[PROBLEM TO SOLVE]
Report how many lines in the data below hold the string "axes". Nothing else should appear in the answer.

--- START ---

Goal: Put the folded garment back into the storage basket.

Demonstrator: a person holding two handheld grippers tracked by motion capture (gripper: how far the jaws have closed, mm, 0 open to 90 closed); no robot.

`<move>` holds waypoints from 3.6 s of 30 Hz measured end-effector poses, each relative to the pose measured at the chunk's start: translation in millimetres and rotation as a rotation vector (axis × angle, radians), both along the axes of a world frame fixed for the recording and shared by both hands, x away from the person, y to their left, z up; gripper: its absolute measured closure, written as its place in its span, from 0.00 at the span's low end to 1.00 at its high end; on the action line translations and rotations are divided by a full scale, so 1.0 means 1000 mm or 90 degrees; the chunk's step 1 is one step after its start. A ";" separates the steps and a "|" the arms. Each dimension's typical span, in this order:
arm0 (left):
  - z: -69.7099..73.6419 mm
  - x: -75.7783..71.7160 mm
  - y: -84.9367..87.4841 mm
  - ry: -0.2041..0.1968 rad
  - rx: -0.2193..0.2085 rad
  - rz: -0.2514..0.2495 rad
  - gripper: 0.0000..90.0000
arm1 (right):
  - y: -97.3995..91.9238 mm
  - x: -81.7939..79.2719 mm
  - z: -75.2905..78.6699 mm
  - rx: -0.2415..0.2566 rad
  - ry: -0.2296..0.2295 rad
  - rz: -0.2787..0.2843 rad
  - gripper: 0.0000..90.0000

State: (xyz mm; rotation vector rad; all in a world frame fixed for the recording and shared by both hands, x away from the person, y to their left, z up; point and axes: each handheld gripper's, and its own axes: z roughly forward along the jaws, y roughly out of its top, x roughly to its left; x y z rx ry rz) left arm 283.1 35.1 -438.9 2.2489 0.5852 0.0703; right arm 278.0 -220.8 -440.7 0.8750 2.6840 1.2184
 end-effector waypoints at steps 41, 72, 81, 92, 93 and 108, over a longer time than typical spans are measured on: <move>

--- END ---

[OUTPUT OF THE EXERCISE]
2